WORK TO COMPLETE - Transcribe the data below verbatim from the line with "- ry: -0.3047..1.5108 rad" to the line with "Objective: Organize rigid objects". Include both of those lines.

*** TASK INPUTS Section Begins ***

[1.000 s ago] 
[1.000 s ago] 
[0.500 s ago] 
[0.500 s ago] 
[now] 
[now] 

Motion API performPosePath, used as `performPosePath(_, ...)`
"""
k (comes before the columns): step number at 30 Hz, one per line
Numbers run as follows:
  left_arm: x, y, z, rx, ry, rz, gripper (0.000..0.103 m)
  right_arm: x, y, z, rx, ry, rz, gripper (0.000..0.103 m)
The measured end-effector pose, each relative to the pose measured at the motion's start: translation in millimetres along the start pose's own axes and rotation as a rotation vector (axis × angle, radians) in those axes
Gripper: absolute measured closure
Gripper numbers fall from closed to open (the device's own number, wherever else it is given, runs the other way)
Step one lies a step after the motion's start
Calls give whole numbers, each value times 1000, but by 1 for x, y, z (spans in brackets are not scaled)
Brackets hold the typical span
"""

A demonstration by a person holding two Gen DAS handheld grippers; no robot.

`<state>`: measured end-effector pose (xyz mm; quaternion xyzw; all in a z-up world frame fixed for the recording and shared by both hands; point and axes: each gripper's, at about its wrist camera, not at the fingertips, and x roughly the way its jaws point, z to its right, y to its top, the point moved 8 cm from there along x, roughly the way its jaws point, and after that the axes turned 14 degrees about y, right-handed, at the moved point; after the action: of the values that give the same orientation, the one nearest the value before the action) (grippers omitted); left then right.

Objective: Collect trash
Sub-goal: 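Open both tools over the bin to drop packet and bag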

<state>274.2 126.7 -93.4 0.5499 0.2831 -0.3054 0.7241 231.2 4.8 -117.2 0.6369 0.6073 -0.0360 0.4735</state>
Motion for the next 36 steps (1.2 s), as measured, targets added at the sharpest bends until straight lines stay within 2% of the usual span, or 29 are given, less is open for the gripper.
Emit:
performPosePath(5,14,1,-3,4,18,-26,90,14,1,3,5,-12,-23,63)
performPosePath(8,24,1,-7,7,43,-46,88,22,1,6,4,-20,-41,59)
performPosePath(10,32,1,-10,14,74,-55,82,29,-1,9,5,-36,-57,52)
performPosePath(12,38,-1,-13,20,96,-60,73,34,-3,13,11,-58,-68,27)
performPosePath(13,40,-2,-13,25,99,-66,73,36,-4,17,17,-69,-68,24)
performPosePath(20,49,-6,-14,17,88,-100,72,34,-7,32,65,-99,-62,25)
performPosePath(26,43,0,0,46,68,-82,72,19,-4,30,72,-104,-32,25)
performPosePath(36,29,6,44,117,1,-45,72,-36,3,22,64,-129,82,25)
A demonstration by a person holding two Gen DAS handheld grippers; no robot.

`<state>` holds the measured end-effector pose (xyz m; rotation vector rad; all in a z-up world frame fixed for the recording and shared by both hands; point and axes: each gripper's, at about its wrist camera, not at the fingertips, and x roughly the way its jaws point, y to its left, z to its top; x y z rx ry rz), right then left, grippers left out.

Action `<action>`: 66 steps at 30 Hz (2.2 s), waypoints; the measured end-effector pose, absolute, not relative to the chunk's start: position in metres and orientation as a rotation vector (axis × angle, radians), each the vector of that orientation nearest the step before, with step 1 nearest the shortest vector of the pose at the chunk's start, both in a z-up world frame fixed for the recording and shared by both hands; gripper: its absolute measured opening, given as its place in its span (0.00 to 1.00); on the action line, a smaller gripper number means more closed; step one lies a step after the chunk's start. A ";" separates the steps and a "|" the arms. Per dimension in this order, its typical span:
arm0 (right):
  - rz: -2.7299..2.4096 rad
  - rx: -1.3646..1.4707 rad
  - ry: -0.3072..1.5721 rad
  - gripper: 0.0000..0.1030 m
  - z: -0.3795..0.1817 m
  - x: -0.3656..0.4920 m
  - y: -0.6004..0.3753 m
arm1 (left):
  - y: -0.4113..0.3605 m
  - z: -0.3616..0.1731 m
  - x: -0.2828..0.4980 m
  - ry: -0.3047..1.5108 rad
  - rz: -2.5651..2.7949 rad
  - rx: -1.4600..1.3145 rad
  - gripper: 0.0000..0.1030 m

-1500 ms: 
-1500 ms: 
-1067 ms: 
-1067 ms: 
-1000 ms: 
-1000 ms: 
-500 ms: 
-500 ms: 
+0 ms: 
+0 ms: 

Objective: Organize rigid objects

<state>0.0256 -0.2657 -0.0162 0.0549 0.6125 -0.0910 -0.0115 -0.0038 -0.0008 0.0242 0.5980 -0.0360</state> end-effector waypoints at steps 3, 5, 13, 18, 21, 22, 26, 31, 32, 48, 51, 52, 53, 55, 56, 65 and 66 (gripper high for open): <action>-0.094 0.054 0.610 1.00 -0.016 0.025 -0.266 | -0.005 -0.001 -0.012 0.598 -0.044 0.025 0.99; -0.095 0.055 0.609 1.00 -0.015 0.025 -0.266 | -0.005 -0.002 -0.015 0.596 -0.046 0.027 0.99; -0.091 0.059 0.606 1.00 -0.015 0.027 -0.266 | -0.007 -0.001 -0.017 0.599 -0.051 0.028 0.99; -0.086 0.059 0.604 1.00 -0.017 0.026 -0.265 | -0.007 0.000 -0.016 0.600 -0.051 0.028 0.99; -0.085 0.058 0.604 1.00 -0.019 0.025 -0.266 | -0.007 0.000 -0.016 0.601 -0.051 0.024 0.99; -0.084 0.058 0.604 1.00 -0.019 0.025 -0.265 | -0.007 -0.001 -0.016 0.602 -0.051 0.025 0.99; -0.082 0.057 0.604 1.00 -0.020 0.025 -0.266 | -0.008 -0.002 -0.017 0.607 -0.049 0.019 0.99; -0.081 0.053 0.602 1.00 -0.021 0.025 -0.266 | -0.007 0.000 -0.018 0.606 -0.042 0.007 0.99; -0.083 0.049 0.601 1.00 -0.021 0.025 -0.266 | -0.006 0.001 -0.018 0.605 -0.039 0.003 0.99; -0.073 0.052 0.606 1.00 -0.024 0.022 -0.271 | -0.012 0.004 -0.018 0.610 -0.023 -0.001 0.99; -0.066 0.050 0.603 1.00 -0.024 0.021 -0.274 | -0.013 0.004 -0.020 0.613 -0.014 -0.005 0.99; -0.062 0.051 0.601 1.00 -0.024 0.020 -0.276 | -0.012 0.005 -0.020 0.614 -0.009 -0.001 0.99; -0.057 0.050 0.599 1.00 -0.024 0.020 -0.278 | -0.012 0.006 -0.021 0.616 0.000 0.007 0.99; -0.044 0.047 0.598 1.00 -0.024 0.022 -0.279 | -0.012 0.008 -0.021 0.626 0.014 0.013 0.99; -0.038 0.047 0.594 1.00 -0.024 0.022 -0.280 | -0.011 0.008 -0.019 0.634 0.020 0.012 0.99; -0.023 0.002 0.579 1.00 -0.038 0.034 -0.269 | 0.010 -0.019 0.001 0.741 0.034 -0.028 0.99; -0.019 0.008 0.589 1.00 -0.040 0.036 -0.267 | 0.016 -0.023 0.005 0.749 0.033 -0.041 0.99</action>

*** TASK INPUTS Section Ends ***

SOLVED EXERCISE -
  - ry: -0.3047..1.5108 rad
  - rz: -2.5651..2.7949 rad
  - rx: -1.4600..1.3145 rad
  - gripper: 0.0000..0.1030 m

-1500 ms: 
-1500 ms: 
-1067 ms: 
-1067 ms: 
-1000 ms: 
-1000 ms: 
-500 ms: 
-500 ms: 
+0 ms: 
+0 ms: 

Objective: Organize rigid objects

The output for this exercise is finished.